Time. Time is a dimension that is fairly well defined in the United States of America. Seconds, minutes, and hours. We dance like ballerinas to the tick of the clock. It has been decided by our superiors that each second is vital. The server did not bring our food quick enough (a matter of minutes); I was late because I missed the bus (I was no more than 20 seconds walking time away); they tried buying comic con tickets, but they were an hour late (San Diego Comic Con tickets sold out in 1 hour. 130,000 tickets. In 1 hour).

Seconds, minutes, hours, tick, tick, tick. The clock is King.

Time is not just defined by the clock. Time is also defined by another concept. Money. You have undoubtedly heard that Time is Money. Indeed, this is the truest sense of capitalism. Why? Because people are slaves to time, bound by its inexorable march onward. Thus, if time is money, then people are slaves to money. Therefore, he who  controls the money controls the people.

This, then, is the critical disaster of capitalism.
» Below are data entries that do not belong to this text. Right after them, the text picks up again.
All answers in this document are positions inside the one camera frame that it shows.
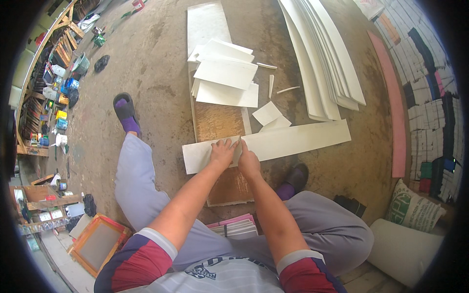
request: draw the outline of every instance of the hand
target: hand
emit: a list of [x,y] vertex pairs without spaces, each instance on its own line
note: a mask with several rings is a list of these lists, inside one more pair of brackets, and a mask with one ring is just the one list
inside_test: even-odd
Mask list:
[[242,153],[238,160],[238,168],[241,174],[247,179],[254,179],[261,176],[261,163],[256,154],[248,149],[246,142],[241,140]]
[[233,163],[233,153],[238,145],[239,141],[231,145],[230,138],[225,143],[223,143],[222,139],[217,141],[217,143],[212,143],[210,164],[219,168],[221,172],[225,171]]

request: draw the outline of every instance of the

We sit in our coffee shops, sipping our five dollar frothy beverages and debate the merits of capitalism over socialism. "Capitalism is risk, and risk is freedom" we say. "True, it's the freedom to fail, yet it's also the freedom fly to the highest heights of the human pyramid." We are all just one step away from being the next Bill Gates. So we tirelessly toil, while dreaming of that day. That one one glorious day that we will be exalted above the others. After all, we wouldn't want to be like those poor, lazy folk who live off the labors of others. Those filthy, wretched folk who sup at the table of welfare. The workers pay for those who do not or will not work. Surely the freedom to fail to feed yourself is better than than the un-freedom that comes with having your hard-earned money stolen from you to feed others?

Here we fall into the sickeningly sweet-sounding trap that is our "freedom". For our freedom enslaves us to the pursuit of money, and therefore enslaves us to those with money.

The crucial question of this century arises: Is it better to be a slave to the poor or to the rich? For as surely as the socialist is a slave to the less fortunate, the capitalist is a slave to the wealthy.